Un affascinante dialogo a distanza con Scarlatti fra esecuzione e invenzione
Pieranunzi porta con successo il "suo" Domenico Scarlatti a Napoli
Recensione
classica
Dopo essere stato portato per tre anni in tournée per l’Europa ed essere stato immortalato in cd, lo Scarlatti di Enrico Pieranunzi arriva infine a Napoli, città natale del grande compositore. Presenza distesa e anti-divistica, lontana dai codici comportamentali ancora consueti nelle stagioni sinfonico-cameristiche, Pieranunzi suona e parla con il pubblico alzandosi di tanto in tanto dal pianoforte e proponendo il suo racconto - ora in chiave personale, ora in chiave aneddotica - della vicenda scarlattiana. Il dialogo più interessante è però quello che egli intesse con i celeberrimi “essercizi”, seguendo strade di volta in volta diverse sul confine fra esecuzione e invenzione.
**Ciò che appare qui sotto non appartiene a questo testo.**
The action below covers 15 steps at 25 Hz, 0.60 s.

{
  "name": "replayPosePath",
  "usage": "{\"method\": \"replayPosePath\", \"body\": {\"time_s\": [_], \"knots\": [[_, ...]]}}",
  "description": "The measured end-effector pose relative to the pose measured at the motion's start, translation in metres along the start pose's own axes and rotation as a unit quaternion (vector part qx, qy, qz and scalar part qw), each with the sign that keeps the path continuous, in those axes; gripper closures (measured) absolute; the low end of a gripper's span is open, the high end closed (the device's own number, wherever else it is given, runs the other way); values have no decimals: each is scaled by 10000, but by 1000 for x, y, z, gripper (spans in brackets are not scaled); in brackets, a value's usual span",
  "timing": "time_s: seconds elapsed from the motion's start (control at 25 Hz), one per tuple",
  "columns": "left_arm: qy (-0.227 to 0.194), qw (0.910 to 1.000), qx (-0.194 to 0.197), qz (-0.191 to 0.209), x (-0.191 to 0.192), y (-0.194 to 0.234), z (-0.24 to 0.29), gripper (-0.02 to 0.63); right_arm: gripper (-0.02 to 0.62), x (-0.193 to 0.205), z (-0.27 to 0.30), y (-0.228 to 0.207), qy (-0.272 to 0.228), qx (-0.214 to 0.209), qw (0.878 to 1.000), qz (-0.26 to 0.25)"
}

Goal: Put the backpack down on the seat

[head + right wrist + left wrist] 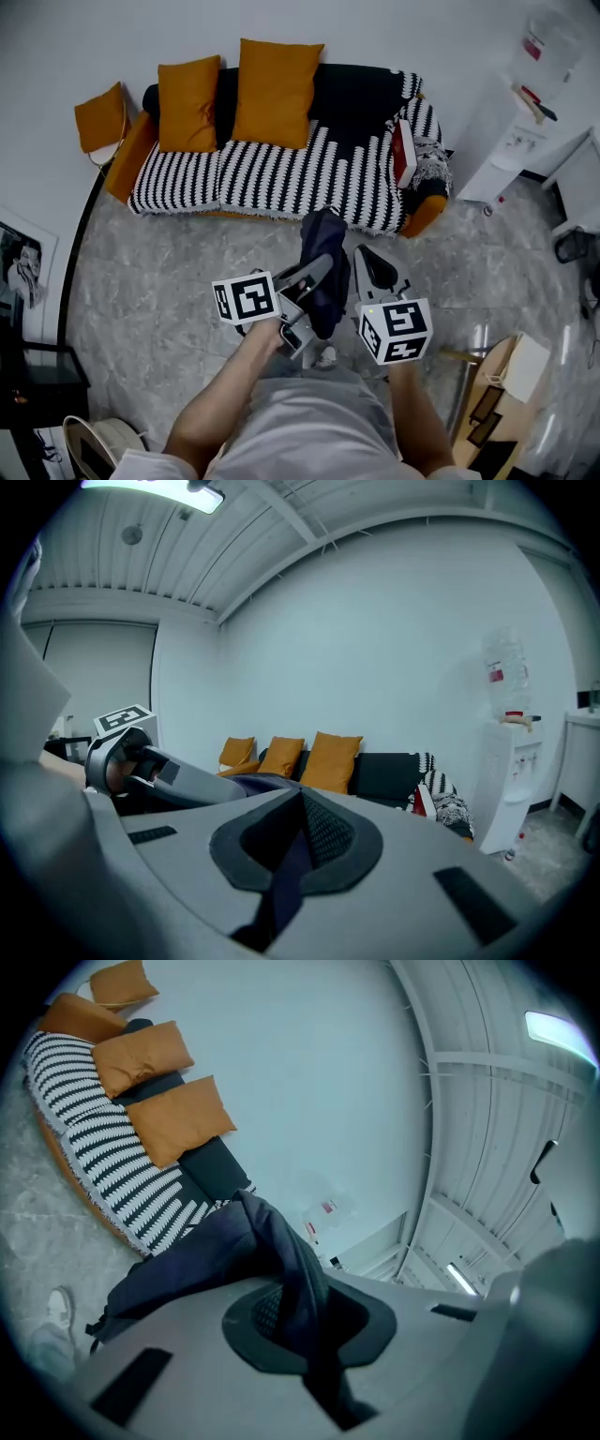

In certi casi dalla proposta integrale o parziale di una Sonata si avvia un percorso di allontanamento progressivo; in altri casi, al contrario, l’improvvisazione liberissima lascia emergere gradualmente la sostanza tematica del testo di partenza, pronto poi nuovamente a dissolversi; ora sembra quasi di avere davanti una parafrasi lisztiana nella quale più frammenti sono accostati insieme, ora invece si ascoltano pezzi originali in qualche modo ispirati dallo stile di Scarlatti. E’ un’operazione di grandissimo interesse per la quale sarebbe riduttivo parlare di un approccio semplicemente “jazzistico”; intanto perché i processi di variazione quasi mai seguono tracciati ricorrenti a moduli ritmico-melodici della tradizione afro-americana. Inoltre è evidente che dalla frequentazione con i testi del passato viene a Pieranunzi un modo di toccare il pianoforte in cui linee maestre e nuclei concettuali emergono sempre con estrema chiarezza, portandolo, quando si mette d’impegno, a sfoderare giochi timbrici che non hanno nulla da invidiare ad alcune celeberrime interpretazioni del pianismo classico.